By the end of 2022, laptop sales in Bangladesh will reach 450,000 units, according to industry experts. The top selling brands are HP, Asus, Dell, Lenovo and Acer.
Local manufacturers, however, enjoy the opportunity to import raw materials for computer accessories by paying only 1 percent import duty from 2017.
A similar rate applies to purchases of raw materials for the manufacture of printers, toners, tabs and notebooks.
The new VAT at the import stage and concessional facility for bringing in raw materials will benefit Walton, the country’s sole manufacturer with 30 per cent value addition capacity, and a handful of assemblers.
However, they do not have the capacity to meet the local demand and business customers prefer to buy laptops with higher configurations which can only be secured through imports.
Laptop manufacturing is complex and globally dominated by five to six companies.
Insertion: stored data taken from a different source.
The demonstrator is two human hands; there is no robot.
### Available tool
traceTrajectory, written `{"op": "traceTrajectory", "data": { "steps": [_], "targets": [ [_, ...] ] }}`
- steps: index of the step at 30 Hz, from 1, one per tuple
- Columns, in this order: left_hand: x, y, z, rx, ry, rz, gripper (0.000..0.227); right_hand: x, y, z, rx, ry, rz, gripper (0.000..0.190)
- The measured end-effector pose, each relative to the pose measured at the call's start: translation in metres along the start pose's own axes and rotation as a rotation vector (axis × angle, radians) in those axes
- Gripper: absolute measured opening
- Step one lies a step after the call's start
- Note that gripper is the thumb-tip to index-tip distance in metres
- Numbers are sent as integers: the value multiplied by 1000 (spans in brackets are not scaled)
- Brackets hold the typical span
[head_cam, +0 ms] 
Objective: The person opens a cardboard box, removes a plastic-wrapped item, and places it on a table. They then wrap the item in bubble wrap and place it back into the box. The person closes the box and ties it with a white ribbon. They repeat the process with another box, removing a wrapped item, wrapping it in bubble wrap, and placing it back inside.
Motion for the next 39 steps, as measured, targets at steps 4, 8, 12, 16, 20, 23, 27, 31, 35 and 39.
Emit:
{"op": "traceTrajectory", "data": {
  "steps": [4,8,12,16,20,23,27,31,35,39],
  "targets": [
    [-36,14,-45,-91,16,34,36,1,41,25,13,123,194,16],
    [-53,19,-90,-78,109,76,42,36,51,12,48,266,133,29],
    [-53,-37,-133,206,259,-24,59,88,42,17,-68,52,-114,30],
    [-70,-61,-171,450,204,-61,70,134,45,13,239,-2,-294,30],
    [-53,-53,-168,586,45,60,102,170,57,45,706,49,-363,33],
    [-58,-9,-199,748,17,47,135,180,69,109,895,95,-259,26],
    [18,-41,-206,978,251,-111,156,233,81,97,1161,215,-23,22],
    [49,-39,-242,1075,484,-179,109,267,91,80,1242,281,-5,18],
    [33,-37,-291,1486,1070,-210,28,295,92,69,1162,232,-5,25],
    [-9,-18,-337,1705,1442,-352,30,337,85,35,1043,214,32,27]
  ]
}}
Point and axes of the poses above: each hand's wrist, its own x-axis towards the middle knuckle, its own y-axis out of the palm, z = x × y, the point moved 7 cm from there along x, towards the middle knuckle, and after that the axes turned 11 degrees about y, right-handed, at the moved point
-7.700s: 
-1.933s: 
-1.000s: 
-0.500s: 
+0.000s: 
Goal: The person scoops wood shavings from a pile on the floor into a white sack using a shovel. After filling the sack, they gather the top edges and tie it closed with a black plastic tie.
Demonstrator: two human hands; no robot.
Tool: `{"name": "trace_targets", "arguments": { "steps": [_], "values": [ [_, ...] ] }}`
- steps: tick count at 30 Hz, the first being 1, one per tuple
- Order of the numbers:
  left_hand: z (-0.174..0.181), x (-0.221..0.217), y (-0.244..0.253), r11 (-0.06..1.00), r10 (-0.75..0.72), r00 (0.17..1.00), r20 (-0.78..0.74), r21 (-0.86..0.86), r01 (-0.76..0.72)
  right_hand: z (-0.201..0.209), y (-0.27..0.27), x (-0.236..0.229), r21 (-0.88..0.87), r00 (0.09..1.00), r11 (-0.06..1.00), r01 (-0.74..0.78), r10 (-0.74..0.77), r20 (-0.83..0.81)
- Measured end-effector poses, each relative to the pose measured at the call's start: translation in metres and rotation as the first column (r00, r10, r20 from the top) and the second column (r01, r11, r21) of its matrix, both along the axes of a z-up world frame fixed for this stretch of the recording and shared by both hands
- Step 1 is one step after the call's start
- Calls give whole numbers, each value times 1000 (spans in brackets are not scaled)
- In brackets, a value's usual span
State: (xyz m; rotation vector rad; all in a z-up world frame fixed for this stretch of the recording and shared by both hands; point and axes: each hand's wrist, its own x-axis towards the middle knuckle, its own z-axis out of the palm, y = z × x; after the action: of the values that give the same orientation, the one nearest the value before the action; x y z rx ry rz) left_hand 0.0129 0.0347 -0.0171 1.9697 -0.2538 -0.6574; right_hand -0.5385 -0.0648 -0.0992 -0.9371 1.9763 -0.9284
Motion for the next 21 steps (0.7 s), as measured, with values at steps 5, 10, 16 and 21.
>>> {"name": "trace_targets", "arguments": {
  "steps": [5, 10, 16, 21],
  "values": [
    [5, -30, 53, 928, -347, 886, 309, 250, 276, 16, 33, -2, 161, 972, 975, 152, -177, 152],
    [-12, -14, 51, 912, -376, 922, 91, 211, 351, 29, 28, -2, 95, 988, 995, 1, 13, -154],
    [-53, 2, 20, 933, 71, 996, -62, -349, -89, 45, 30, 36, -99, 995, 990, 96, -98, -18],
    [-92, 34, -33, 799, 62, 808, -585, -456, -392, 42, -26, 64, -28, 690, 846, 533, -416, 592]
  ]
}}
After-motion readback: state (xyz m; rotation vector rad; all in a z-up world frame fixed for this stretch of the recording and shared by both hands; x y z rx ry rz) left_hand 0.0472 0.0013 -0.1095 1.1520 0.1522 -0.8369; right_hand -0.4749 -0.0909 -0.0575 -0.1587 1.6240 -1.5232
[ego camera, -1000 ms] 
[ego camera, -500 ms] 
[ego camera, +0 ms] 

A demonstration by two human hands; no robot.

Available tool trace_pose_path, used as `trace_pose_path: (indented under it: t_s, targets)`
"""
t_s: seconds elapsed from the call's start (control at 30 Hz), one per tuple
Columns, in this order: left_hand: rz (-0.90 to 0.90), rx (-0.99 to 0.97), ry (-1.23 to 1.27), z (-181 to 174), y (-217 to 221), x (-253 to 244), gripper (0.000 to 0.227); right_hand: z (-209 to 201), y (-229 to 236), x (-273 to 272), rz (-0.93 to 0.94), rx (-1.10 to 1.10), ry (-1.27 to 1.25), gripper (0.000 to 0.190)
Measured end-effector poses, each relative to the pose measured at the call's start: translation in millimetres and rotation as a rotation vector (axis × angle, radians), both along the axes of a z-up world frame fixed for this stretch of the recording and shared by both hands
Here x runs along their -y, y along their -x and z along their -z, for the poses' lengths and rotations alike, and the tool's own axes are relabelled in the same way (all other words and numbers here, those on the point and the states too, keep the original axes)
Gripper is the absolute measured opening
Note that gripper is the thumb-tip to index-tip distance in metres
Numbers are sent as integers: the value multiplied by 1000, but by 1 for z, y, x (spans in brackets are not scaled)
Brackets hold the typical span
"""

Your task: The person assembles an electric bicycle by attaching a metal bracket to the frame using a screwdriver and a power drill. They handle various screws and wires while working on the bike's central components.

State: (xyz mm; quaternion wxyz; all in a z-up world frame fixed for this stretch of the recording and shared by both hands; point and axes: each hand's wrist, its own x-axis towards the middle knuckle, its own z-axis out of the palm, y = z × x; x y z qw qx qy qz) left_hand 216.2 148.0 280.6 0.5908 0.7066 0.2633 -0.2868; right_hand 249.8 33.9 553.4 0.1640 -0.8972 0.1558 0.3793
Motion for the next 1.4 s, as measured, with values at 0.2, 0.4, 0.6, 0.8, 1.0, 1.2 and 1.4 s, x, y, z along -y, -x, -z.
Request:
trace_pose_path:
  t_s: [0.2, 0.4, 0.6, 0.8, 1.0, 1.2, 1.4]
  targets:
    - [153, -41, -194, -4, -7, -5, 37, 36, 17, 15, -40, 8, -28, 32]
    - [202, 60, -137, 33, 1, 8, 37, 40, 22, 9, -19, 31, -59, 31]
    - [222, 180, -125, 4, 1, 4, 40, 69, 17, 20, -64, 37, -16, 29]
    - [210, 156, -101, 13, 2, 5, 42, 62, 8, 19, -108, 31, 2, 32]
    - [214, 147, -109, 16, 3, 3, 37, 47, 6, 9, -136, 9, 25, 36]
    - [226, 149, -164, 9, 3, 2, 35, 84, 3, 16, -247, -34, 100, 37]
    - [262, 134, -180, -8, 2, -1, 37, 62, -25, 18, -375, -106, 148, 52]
According to the Bangladesh Computer Committee, it is very difficult to establish a laptop manufacturing unit that ensures good value addition from technical aspects.
Meanwhile, a 5 percent VAT on mobile sales has pushed up its prices, slowed smartphone penetration and wreaked havoc on the mobile phone manufacturing industry.
The industry has been hit hard by the depreciation of the local currency against the US dollar, a shortage of the American greenback and limits imposed on opening letters of credit (LC) for raw materials amid dwindling foreign currency reserves.
As a result, mobile phone manufacturing and assembling fell 1.25 percent to 21.99 lakh units in October.
Low sales volumes in recent months have forced manufacturers to cut production.
Around 1.56 crore mobile phones were manufactured in the first five months of 2022. 1.23 crore, a 21 per cent drop in the five months since October.
“Sales of all types of phones have declined in the last six months,” MD Asraf Uddin, CEO of Anira International, which makes smartphones and feature phones, told The Daily Star recently.
“Some months have been very disappointing and we’ve only been able to do about a third of our average sales,” he said.
According to industry experts, the price of smartphones has increased by about 25 percent in the last one year.
According to a new population census published in July this year, nearly three crore people in Bangladesh aged 18 and above do not own a mobile phone and 6.5 crore do not use the internet.
As a result, the unaffordability of devices that enable connectivity and digital inclusion remains elusive for many.
Among the population aged five and above, 44.13 per cent or 6.6 crore people do not own a handset and over 69 per cent or 10 crore people do not use the internet, the Population Housing Census 2022 preliminary report said. .
“The government’s tax policies on digital devices are detrimental to digital inclusion,” said bdjobs.com Chief Executive Officer AKM Fahim Mashroor.
“The government’s Digital Bangladesh vision has largely been achieved in the country’s leading cities. Unless the government changes its stance, its new vision of ‘Smart Bangladesh’ will also be city-centric,” he added.